- [Activity]
Search the records for the word "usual" and copy every line in which it occurs.

(Dataset excerpts)
* * * * *

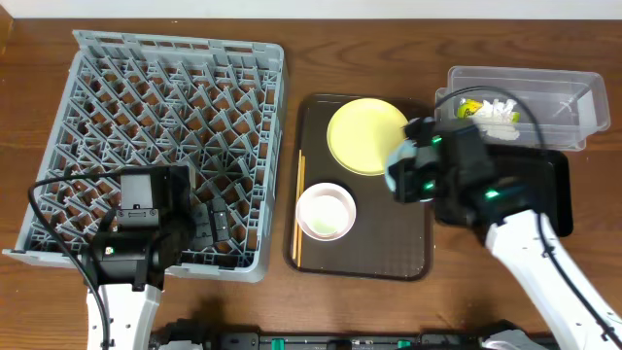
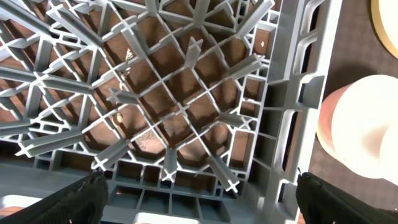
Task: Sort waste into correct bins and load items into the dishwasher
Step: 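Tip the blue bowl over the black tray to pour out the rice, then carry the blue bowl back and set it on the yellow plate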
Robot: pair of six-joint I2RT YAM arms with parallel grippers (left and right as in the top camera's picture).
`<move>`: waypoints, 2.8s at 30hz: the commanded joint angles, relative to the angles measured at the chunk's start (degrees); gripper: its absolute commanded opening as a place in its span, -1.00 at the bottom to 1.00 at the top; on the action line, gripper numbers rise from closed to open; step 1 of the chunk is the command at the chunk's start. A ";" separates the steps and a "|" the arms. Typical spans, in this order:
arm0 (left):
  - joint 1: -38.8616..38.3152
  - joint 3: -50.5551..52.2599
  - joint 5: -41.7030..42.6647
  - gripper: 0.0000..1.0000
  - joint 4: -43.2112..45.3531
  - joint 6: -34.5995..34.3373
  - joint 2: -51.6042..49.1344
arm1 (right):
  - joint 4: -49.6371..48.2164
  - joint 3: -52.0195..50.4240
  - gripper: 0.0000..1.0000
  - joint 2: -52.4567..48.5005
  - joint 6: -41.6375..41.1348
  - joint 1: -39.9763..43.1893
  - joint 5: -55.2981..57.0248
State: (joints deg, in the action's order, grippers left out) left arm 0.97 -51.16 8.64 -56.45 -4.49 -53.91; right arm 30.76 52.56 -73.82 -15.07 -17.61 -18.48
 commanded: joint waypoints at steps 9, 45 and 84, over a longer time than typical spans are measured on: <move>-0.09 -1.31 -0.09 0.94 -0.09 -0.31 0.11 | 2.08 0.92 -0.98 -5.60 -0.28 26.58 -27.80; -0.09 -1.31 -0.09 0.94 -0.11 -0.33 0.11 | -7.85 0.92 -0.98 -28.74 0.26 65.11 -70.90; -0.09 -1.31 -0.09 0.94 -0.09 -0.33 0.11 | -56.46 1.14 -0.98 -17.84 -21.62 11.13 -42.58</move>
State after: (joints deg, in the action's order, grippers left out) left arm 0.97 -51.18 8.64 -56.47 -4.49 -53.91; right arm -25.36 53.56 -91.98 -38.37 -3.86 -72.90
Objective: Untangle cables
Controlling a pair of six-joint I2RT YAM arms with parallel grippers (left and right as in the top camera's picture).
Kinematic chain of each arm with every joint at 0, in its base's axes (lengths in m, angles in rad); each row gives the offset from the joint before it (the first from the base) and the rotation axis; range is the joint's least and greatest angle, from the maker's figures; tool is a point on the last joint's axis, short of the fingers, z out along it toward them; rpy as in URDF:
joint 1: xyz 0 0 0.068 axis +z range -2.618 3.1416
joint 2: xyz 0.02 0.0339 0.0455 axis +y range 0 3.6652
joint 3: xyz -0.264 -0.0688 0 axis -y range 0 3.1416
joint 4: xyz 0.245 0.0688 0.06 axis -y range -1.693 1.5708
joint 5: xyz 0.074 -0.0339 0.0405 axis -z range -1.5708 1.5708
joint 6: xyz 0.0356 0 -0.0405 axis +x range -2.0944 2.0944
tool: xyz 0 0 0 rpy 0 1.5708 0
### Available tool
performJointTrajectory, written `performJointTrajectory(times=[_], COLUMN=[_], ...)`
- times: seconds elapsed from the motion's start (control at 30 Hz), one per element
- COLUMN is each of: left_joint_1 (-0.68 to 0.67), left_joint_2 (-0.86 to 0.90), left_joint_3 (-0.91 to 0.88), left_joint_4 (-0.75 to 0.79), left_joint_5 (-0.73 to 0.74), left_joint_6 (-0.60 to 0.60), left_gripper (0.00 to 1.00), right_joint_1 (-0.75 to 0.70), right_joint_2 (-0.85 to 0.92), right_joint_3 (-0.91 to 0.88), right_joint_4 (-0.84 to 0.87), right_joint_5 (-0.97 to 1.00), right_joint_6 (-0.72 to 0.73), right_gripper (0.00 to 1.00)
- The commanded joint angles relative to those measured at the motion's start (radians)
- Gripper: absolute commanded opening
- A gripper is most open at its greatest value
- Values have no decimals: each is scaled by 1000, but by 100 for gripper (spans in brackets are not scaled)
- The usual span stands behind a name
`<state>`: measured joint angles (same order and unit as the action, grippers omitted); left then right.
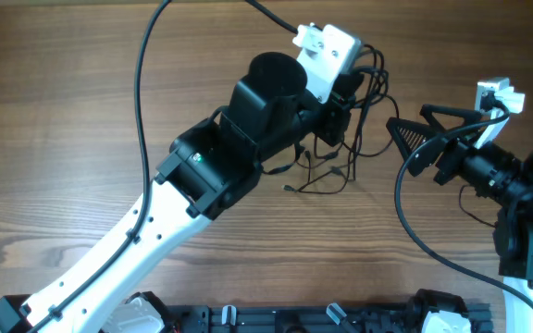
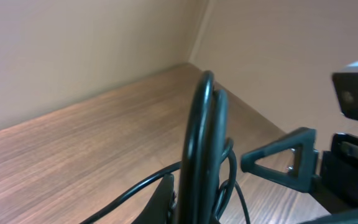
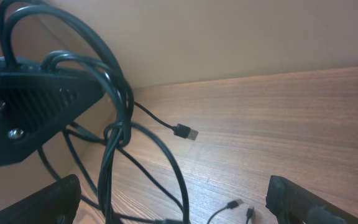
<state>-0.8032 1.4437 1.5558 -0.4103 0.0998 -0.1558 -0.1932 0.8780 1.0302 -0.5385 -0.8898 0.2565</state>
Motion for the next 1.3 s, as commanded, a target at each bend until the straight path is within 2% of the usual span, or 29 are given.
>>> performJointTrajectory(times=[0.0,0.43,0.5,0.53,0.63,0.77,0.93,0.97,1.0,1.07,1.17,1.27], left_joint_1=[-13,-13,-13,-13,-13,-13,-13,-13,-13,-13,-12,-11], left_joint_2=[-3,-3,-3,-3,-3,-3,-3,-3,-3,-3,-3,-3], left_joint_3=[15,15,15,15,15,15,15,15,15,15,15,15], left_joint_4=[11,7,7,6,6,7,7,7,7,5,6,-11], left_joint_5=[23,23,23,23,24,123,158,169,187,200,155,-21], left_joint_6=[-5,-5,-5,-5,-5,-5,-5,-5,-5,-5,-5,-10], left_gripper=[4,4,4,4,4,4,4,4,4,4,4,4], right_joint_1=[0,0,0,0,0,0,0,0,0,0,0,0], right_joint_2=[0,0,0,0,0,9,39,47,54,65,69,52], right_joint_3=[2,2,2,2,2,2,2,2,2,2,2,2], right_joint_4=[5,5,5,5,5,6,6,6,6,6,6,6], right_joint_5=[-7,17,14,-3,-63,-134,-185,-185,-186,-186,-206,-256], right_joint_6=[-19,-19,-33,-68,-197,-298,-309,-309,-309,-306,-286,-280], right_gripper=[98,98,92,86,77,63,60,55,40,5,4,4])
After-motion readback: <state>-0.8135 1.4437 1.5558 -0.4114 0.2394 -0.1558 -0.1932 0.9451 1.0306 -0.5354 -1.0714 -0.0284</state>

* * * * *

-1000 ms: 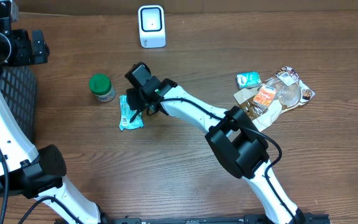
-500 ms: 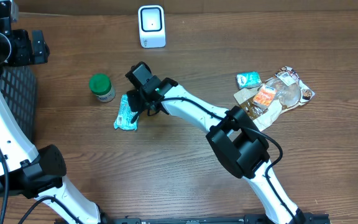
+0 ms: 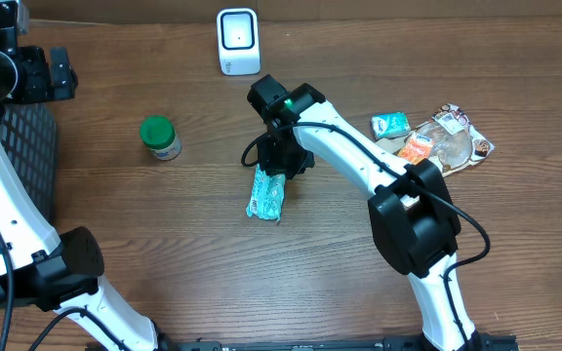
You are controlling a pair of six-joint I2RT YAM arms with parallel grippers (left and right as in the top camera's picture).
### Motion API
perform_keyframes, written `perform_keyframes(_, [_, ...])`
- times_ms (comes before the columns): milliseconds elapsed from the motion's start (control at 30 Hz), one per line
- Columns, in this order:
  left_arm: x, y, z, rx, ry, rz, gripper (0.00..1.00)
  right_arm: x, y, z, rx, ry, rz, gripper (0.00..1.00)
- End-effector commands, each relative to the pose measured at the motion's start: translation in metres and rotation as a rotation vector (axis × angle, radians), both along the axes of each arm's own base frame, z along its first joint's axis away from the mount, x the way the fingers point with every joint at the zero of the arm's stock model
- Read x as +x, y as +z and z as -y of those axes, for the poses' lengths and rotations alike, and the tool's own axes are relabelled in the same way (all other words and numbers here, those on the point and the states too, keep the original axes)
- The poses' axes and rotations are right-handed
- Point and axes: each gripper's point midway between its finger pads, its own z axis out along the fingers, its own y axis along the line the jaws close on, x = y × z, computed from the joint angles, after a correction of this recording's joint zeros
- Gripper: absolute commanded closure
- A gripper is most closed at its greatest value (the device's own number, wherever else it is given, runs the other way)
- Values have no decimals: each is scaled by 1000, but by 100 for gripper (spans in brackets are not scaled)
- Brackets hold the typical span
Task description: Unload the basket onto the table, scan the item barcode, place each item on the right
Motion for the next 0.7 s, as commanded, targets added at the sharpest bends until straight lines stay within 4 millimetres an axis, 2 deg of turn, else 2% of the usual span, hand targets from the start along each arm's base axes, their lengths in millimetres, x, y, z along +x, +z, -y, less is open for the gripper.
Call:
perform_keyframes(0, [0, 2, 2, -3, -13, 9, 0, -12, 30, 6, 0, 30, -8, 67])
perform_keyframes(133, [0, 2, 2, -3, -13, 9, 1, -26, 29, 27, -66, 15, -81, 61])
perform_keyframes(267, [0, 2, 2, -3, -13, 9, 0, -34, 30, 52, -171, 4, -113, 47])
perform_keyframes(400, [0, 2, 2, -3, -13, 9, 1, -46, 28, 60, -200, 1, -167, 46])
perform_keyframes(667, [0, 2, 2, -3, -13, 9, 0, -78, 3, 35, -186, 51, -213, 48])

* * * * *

- [Exercise answer]
- The usual span stands behind a name
Motion for the next 1.3 s, as commanded, a target at each bend until the straight path is within 2% of the usual span, or 29 are given.
Motion for the next 0.7 s, as commanded, targets added at the sharpest bends until straight lines stay within 4 millimetres an axis, 2 deg of turn, else 2% of the usual span, hand targets from the start along each arm's base axes, their lengths in millimetres, x, y, z along +x, +z, -y, less is open for the gripper.

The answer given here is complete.